All that said, at the end of the day, the relationship remains very strong. In the region, there are several special relationships for the United States and one of them is with Saudi Arabia. Despite all of the difficulty and tensions, the relationship remains strong and it will remain strong. The two countries need each other and there is no one else who can provide for Saudi Arabia what the United States does and no one that can provide for the United States what Saudi Arabia does.
The two will be forced to work together. What’s needed is better management of the relationship, especially on the American side. Washington needs to learn how to engage the Saudis in a productive way to advance mutual interests, not just American interests.
Why is the relationship between Washington and Riyadh important?
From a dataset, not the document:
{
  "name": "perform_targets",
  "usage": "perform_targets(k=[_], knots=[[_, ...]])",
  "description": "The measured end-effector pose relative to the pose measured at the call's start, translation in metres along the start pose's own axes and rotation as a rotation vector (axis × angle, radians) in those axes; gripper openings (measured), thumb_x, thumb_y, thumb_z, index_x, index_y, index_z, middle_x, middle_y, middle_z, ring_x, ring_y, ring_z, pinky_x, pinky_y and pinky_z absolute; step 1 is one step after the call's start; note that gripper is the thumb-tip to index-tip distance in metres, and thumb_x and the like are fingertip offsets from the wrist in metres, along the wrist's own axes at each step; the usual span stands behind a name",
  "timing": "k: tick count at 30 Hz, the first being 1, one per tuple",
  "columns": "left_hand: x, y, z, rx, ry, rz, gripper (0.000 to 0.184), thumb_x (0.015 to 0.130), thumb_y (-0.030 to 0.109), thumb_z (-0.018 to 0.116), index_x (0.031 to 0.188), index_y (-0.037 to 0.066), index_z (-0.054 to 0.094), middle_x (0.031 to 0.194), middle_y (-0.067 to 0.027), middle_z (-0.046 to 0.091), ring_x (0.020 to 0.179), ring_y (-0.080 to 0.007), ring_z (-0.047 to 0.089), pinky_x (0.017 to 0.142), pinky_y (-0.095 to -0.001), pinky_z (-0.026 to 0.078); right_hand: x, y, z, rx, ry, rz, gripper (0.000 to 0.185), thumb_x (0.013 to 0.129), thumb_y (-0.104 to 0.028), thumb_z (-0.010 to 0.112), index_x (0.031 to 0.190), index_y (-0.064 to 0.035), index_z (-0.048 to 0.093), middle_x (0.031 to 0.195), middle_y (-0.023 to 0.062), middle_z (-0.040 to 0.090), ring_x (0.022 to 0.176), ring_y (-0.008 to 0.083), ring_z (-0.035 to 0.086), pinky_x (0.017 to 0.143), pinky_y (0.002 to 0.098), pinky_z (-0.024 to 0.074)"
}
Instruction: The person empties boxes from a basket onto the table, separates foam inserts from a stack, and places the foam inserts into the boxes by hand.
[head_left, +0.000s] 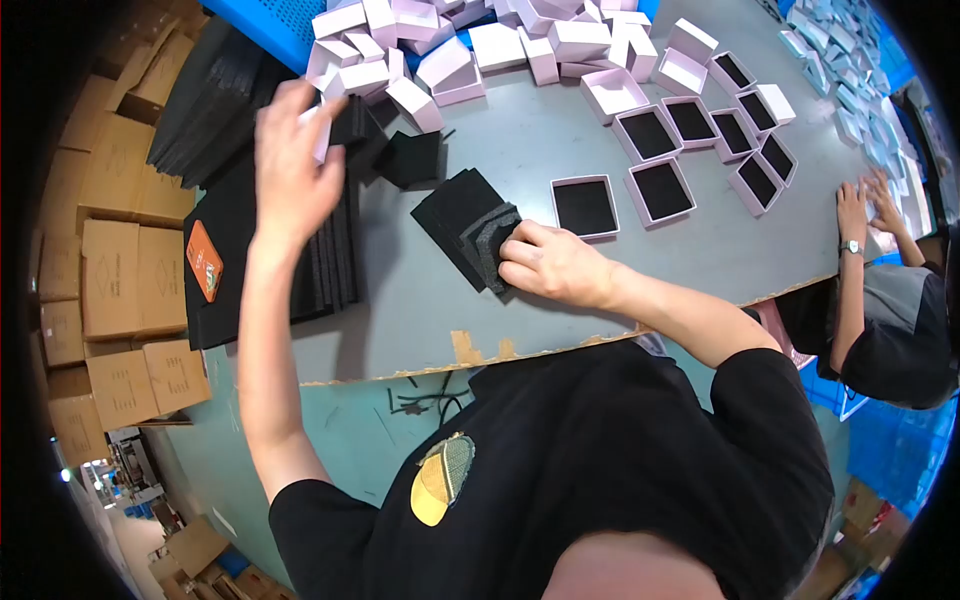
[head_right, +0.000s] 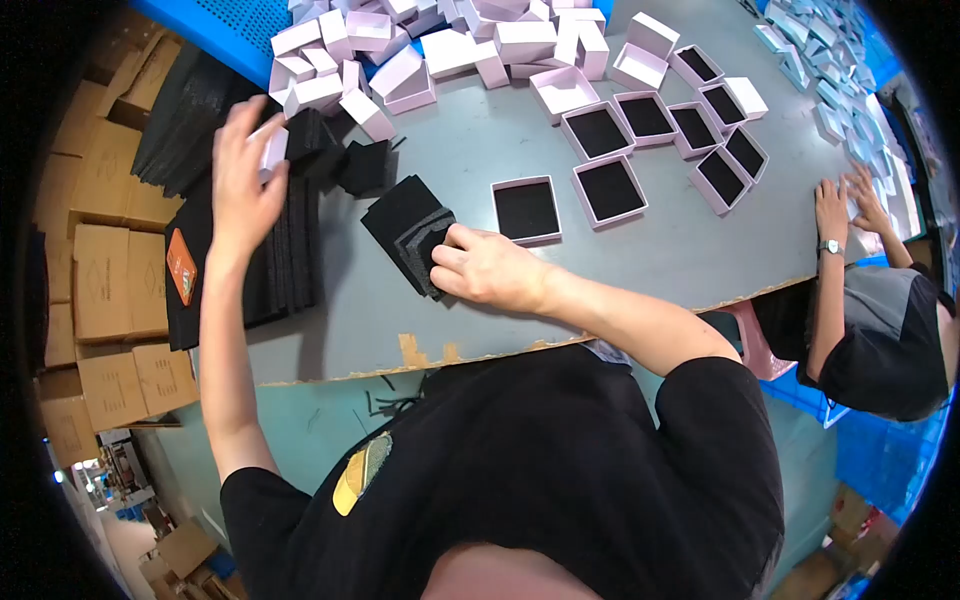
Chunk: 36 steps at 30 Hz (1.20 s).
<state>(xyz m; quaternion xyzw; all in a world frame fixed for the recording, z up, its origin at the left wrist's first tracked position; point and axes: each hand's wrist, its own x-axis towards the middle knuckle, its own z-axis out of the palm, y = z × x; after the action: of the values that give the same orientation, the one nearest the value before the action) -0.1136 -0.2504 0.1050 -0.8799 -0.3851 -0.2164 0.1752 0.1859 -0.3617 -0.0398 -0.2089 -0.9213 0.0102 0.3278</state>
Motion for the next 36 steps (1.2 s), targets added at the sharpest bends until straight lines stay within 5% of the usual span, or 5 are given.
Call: perform_targets(k=[12, 21, 26, 30, 36], knots=[[-0.054, 0.147, 0.120, -0.559, -0.120, -0.669, 0.044, 0.078, 0.028, 0.083, 0.110, 0.004, 0.065, 0.099, -0.0167, 0.060, 0.087, -0.0339, 0.059, 0.081, -0.0413, 0.050, -0.017, 0.008, -0.019, 0.082, -0.062, -0.076, 0.013, 0.072, -0.016, 0.063, 0.077, -0.0080, 0.054, 0.085, 0.0043, 0.050, 0.083, 0.0226, 0.055, 0.071, 0.0326, 0.0567], [-0.080, 0.135, 0.082, -0.630, -0.324, -0.798, 0.046, 0.079, 0.031, 0.082, 0.111, 0.003, 0.063, 0.104, -0.0166, 0.061, 0.100, -0.0335, 0.059, 0.088, -0.0416, 0.048, -0.058, -0.004, -0.067, 0.162, -0.209, -0.033, 0.015, 0.075, -0.016, 0.064, 0.083, -0.0082, 0.055, 0.092, 0.0058, 0.050, 0.096, 0.0237, 0.053, 0.088, 0.0334, 0.0503], [-0.024, 0.116, 0.013, -0.166, -0.712, -0.510, 0.053, 0.084, 0.044, 0.073, 0.122, 0.008, 0.066, 0.120, -0.0181, 0.064, 0.107, -0.0393, 0.061, 0.099, -0.0437, 0.045, -0.030, -0.012, -0.096, 0.482, -0.187, 0.206, 0.019, 0.082, -0.012, 0.067, 0.098, -0.0046, 0.060, 0.099, 0.0068, 0.057, 0.100, 0.0249, 0.056, 0.090, 0.0355, 0.0489], [0.060, 0.114, 0.060, -0.478, -0.255, -0.087, 0.047, 0.078, 0.017, 0.075, 0.121, 0.004, 0.063, 0.119, -0.0164, 0.064, 0.108, -0.0401, 0.059, 0.094, -0.0445, 0.046, -0.023, -0.015, -0.096, 0.395, -0.180, 0.191, 0.022, 0.080, -0.013, 0.063, 0.100, -0.0030, 0.059, 0.091, 0.0070, 0.056, 0.088, 0.0247, 0.058, 0.078, 0.0346, 0.0507], [0.131, 0.159, 0.204, -0.547, -0.329, -0.090, 0.069, 0.070, 0.038, 0.084, 0.124, 0.002, 0.059, 0.121, -0.0200, 0.061, 0.110, -0.0395, 0.057, 0.095, -0.0462, 0.046, -0.020, -0.012, -0.111, 0.316, -0.294, 0.194, 0.020, 0.080, -0.011, 0.058, 0.098, -0.0021, 0.058, 0.092, 0.0105, 0.056, 0.086, 0.0274, 0.059, 0.070, 0.0357, 0.0521]])
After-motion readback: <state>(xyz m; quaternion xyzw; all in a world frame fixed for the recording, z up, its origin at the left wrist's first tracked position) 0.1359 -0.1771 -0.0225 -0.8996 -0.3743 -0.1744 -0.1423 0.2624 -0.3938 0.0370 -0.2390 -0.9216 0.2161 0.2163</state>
Saudi Arabia is the world’s largest oil producer, one of the pillars in the Gulf security arrangement, and also a primary figure in the global Sunni Muslim community. Saudi Arabia is an incredibly important state for the United States on a range of issues from energy to defense, to Afghanistan, to the peace process.
At the same time, the United States is the only country that can provide the security assurances that Saudi Arabia needs. Historically, Saudi Arabia has preferred to deal with the United States over states like China and others that may be purchasing more petroleum. Saudis want to send their children to university in the United States and they want to do business in the United States—they don’t want to do this to the same extent in other places.
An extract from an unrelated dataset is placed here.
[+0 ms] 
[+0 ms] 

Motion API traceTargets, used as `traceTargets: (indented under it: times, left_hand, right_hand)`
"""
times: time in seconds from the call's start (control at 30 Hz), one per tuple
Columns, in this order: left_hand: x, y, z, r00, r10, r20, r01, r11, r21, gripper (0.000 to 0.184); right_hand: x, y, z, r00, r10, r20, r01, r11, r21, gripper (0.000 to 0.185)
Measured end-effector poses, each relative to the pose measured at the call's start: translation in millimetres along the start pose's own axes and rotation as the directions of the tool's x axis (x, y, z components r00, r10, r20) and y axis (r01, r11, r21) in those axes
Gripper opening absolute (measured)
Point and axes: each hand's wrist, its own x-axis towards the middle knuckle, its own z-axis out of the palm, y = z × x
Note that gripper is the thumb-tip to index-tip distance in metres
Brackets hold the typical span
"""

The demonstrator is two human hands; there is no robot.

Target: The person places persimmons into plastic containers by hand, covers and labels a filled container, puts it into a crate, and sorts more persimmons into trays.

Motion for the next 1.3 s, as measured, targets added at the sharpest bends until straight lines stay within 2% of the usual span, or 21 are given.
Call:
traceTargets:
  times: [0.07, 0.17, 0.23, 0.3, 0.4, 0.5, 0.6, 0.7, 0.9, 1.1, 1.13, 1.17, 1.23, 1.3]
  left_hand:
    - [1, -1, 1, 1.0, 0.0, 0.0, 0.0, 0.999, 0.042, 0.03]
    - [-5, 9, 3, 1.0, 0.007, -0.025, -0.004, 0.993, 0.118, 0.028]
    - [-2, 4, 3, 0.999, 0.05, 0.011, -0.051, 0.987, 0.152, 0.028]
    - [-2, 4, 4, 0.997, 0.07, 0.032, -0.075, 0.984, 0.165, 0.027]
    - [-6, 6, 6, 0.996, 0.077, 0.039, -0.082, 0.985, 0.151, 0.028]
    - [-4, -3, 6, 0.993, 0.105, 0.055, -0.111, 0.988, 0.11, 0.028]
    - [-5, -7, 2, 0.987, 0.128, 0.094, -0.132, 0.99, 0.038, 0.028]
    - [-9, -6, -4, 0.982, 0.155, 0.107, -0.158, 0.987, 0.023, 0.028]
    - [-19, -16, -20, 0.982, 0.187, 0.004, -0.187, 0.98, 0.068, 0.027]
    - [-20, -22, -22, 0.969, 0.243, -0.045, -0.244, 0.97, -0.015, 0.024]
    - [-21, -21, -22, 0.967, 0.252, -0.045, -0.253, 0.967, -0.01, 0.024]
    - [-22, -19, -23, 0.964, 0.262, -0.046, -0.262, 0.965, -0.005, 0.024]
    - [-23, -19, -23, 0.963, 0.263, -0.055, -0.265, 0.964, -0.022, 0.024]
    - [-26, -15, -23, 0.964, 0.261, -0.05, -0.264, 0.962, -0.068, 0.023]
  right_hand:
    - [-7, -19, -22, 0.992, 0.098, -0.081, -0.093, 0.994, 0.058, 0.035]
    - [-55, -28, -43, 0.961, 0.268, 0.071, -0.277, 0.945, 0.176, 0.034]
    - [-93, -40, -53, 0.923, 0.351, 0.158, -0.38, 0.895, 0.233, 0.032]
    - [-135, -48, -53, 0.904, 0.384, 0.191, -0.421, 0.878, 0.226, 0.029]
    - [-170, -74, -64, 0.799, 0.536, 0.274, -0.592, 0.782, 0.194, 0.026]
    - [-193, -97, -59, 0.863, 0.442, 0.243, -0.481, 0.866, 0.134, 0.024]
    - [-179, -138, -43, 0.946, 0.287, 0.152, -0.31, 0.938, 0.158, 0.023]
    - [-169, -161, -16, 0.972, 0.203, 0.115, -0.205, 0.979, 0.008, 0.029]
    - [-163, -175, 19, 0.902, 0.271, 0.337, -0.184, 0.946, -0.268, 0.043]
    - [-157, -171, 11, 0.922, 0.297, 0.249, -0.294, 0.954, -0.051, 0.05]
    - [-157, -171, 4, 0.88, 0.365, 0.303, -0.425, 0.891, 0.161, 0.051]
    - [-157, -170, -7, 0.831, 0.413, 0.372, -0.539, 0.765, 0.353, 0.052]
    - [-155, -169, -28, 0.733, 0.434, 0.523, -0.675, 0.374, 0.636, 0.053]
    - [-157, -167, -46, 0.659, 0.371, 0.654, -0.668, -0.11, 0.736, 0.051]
How should the relationship develop going forward?
Oftentimes, American officials want to go to Saudi Arabia to do things to advance American foreign policy objectives, whether it’s to help Taliban reconciliation or the peace process. Washington shows up and wants Riyadh to help the United States achieve the things it wants.
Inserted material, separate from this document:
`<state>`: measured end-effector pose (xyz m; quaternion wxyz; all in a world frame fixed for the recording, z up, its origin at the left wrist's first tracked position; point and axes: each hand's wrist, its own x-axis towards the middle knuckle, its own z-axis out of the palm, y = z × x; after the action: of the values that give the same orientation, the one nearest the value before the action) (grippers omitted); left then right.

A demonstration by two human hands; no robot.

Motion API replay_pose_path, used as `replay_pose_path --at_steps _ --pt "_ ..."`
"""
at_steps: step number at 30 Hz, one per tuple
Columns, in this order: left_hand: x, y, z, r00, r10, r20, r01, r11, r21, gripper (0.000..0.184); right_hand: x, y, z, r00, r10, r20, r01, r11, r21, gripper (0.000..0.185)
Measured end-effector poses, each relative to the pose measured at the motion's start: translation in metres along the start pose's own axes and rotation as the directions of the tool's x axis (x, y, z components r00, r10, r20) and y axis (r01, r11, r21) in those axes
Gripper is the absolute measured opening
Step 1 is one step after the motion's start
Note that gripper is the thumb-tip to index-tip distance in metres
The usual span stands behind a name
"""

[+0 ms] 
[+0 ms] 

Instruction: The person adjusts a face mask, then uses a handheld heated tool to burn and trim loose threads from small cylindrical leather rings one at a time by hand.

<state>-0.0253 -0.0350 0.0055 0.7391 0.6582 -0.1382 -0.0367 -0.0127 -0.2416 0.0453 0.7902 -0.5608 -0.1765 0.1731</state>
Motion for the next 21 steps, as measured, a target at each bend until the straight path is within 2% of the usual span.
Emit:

Very rarely do U.S. officials go and say that Saudi Arabia has one set of interests and the United States has the same set of interests so how can the two countries work together on those interests. That’s what happened in the 1980s when both countries were working to support the Afghans against Soviet occupation—both countries had interests, both were working to advance those interests, and the relationship worked very well.
The United States needs to move this relationship from one where Washington tries to get the Saudis to do things to help American objectives, to one where both countries work together to reach the same common goal.
For all of the tensions now, Yemen is the one place where both countries want to see exactly the same thing—they want to see a managed, peaceful transition. Both also want to see progress on the peace process. And both want to see movement in the fight against al-Qaeda. So there are a number of security issues, but there is also the economy. As the world’s largest oil producer, Saudi Arabia wants to make sure that consumers continue to buy its product. And as one of the biggest oil consuming nations, the United States wants to make sure the oil market doesn’t get overheated.
So there are economic, energy, defense, and security issues where both countries have the same interests. Washington and Riyadh need to work toward advancing both countries’ goals and interests.
What is the future of Gulf security?
Both the United States and Saudi Arabia are concerned about the future of Gulf security. How will the United States engage with this part of the world as U.S. forces drawdown in Iraq? We’re going to have ongoing security interests in Iraq, but Washington and Riyadh also share common perceptions of Iran, developments in the Gulf, and stability in that part of the world. Both countries want to work toward a stable Gulf and reduce the likelihood of Iran becoming a nuclear power and serving as a global competitor.